Watermelon after work!

Watermelon after work!

First look at P2

After our day was delayed by rain, we started off the morning with remnant phenology. Groups headed to the landfill site, Staffanson Prairie Preserve and other remnants. We shot several points at Landfill, East Elk Lake Road and Around Landfill. We got a lot done in the morning!

We had a late lunch and then headed back out into the field. Three of us went to Hegg Lake and put twist ties on flowering plants in Jennifer’s plot. there is a ton of flowers out there and we are almost a quarter of the way done! I will be doing a project involving the plants in Jennifer’s plot (p2) looking at the heritability of flowering phenology in Echinacea angustifolia. It is great to have a lot of flowers in p2!



Here is Ben after twist tying about 70 flowering Echinacea heads in p2, Thanks for the help Ben!

Flowering in Jennifer’s Phenology Experiment

We found 147 flowering plants in Jennifer’s Phenology Experiment during a thorough, but not exhaustive, search on Friday. Most of these plants have buds only and will start shedding pollen later. I posted a map of locations of all plants to flower this year.
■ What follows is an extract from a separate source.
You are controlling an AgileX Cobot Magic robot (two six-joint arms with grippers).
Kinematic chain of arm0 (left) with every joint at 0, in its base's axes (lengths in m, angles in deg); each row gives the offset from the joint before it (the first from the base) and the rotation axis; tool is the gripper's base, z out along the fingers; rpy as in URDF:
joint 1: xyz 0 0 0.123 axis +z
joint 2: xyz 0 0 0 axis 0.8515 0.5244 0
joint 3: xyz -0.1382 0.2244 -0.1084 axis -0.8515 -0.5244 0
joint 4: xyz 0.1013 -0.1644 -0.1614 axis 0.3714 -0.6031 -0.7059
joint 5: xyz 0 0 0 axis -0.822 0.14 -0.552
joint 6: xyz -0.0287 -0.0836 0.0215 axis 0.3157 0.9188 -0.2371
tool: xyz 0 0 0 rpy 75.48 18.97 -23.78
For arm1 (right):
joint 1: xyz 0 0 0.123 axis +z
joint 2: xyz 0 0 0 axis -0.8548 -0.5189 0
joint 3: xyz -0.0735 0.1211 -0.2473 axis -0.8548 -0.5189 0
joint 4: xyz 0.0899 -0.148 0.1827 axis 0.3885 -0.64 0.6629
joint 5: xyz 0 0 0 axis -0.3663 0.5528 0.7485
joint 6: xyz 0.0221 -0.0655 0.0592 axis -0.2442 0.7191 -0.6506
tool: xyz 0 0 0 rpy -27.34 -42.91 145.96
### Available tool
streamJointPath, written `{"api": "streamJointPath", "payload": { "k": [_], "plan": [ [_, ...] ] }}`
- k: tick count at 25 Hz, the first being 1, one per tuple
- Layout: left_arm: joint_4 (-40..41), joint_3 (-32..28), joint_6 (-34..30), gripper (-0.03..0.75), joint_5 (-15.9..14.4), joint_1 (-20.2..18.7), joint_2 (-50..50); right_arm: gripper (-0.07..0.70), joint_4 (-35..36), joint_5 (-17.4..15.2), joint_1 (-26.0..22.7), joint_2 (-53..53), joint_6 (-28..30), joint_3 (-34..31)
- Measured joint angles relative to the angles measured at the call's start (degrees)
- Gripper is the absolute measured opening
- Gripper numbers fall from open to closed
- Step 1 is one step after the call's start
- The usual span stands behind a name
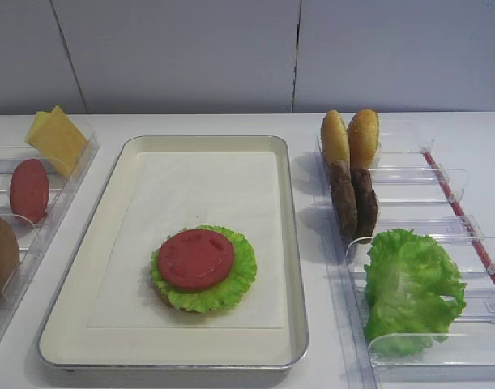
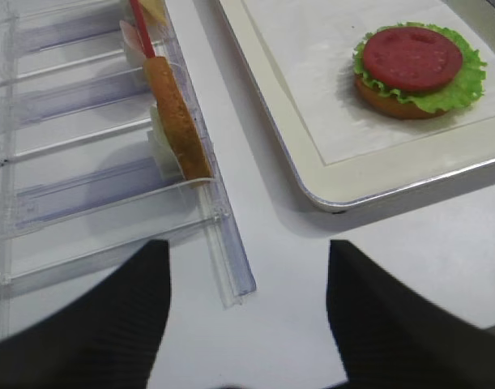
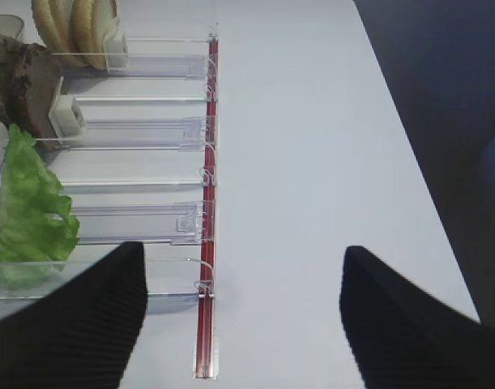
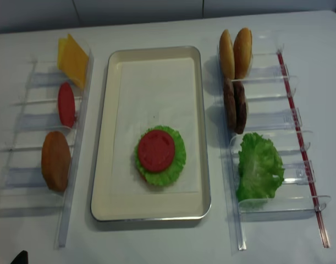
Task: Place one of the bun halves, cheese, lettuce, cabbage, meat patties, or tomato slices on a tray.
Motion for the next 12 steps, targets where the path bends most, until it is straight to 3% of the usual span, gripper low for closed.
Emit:
{"api": "streamJointPath", "payload": {
  "k": [8, 12],
  "plan": [
    [-0.2, 0.0, 0.0, 0.43, 0.1, 0.3, 0.0, 0.524, 0.0, 0.0, 0.0, 0.0, 0.0, 0.0],
    [-0.2, 0.0, 0.0, 0.43, 0.1, 4.2, 0.0, 0.524, 0.3, 0.0, 0.0, 0.0, 0.4, 0.0]
  ]
}}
c2Phenology2011initial.png Click on thumbnail to see a larger map.

Jennifer planted this experiment to investigate heritability of flowering timing (phenology) in spring 2006.
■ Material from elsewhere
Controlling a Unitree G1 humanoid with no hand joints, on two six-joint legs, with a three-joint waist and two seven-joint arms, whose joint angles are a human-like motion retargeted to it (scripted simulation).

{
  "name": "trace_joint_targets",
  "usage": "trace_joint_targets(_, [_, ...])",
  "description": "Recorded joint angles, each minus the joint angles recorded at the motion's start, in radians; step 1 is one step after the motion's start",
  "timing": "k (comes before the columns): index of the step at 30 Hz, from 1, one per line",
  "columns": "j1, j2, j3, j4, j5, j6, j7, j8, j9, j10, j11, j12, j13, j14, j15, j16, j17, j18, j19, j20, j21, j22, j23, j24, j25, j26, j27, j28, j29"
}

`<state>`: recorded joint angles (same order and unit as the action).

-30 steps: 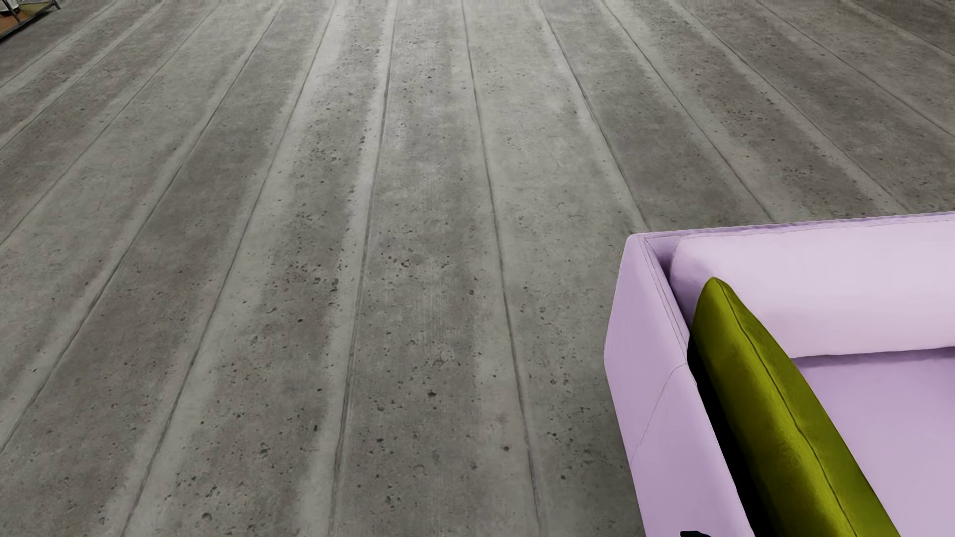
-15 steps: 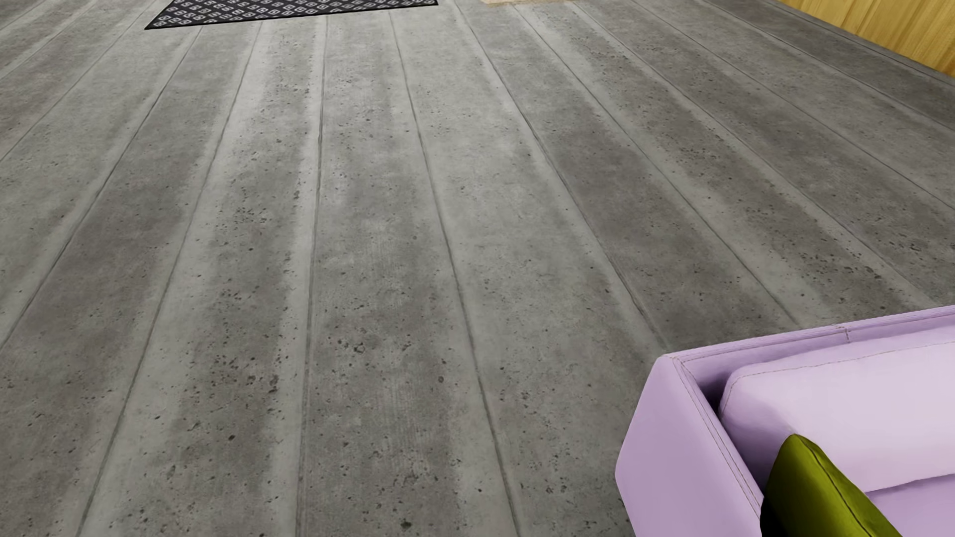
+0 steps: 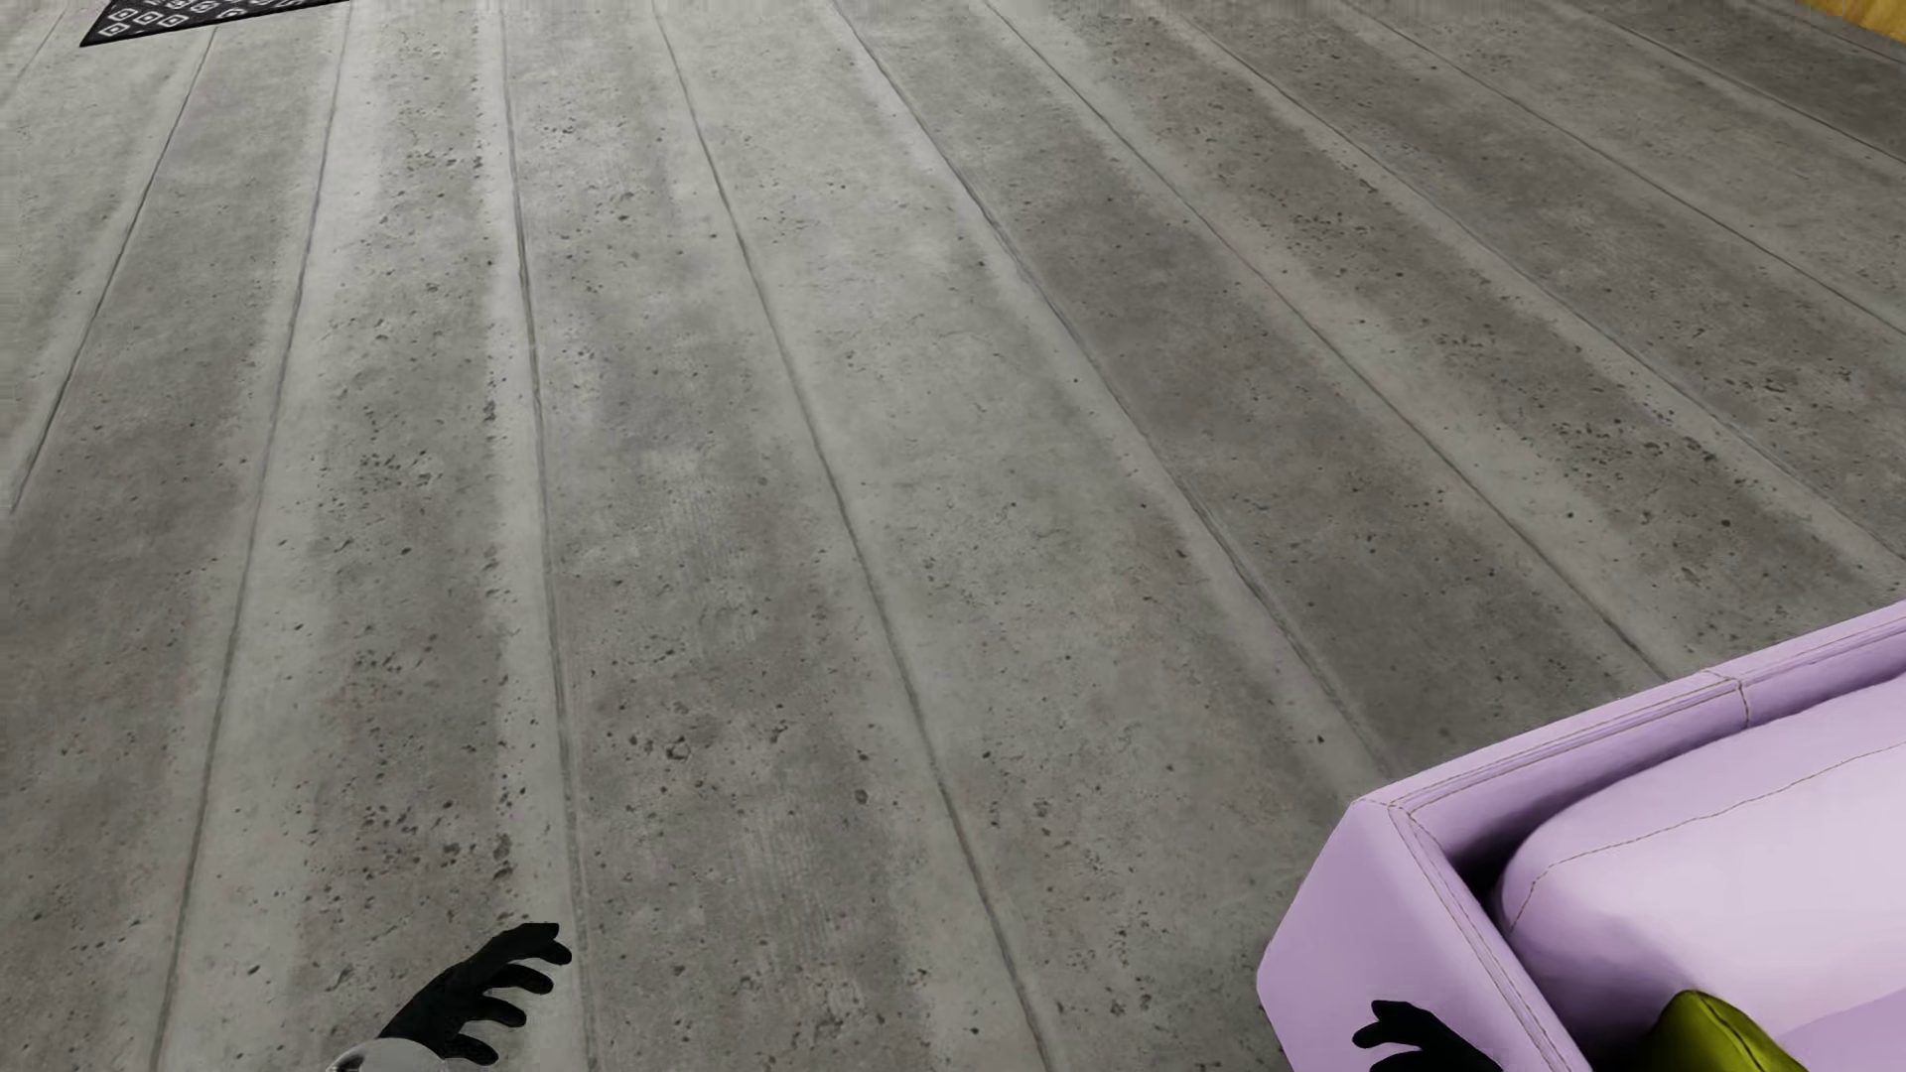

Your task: Avoid the light pink armchair

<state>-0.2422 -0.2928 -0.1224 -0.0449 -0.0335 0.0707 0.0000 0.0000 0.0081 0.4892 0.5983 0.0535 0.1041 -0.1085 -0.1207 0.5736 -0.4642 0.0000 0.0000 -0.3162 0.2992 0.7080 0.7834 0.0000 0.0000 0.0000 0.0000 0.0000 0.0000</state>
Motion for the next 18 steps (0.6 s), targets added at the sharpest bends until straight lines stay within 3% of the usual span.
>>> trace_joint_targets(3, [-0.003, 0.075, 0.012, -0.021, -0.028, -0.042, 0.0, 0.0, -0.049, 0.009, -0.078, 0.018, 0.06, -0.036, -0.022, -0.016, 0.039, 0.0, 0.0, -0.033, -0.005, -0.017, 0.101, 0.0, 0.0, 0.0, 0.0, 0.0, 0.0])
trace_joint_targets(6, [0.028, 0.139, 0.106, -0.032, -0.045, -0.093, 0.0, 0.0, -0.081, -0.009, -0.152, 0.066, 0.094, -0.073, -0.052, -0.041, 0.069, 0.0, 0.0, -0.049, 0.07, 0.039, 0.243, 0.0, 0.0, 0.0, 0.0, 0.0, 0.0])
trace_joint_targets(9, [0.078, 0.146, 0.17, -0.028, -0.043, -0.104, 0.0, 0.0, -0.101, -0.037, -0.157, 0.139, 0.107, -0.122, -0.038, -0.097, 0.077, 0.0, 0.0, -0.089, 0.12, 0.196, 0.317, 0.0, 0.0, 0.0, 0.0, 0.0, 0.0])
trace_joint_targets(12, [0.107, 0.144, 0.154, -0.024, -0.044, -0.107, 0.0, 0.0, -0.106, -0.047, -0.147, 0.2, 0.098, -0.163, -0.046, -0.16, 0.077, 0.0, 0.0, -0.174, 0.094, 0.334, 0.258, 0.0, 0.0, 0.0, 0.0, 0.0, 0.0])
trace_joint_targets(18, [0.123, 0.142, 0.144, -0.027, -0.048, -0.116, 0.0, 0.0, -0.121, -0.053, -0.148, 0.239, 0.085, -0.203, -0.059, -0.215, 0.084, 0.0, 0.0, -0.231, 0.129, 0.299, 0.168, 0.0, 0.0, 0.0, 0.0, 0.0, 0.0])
Last year eight plants flowered and about 2700 plants were alive. Read about measuring last year.

Assuming that almost all of those plants are still alive and that we didn’t find all the flowering plants, then about 6% of surviving plants will flower this year (>147/2700).

For kicks, I made maps of the paths of data enterers. We usually worked in pairs and used one person’s PDA to enter data. Here are the paths…

Josh D’s visor, Amber E’s, Nicholas G’s visor, Gretel K’s visor, Lee R’s visor, Callin S’s, Stuart W’s visor, Maria W’s visor, Amber Z’s visor. For the record Katherine M’s visor had only one record and we didn’t use Karen T’s visor.

Hegg Lake 2009

Thank you all for your hard work when we measured my Hegg Lake common garden a week back. It was by far the fastest the Hegg garden was ever measured and there were no rechecks besides can’t finds! Below is some information regarding the Hegg garden.
Total plants planted in May 2006: 3,945
Number alive in August 2006: 3,699 (94%)
Number alive in August 2007: 3,320 (84%)
Number alive in August 2008: 3,008 (76%)
Number alive in August 2009: 2,834 (72%)
As you can see the length of the longest leaf actually decreases from 2008 to 2009. However, there were way more plants with multiple rosettes this year than in years past. I think the leaf length decreased because last year there was so much duff on the ground that the petioles of the leaves grew really long. The plants definitely looked healthy this year after the spring burn than they did last year. What was really exciting was I had my first flowering plant this year in row 7 position 44! Below is a picture of that flowering plant, and one of everyone measuring at Hegg.
Also, thank you to everyone in the town hall for being so hospitable to my dad, Oscar, and me. We had a great week and except my weird heat rash (it eventually went away) it was a lot of fun. Best of luck with the final push at the end of the season!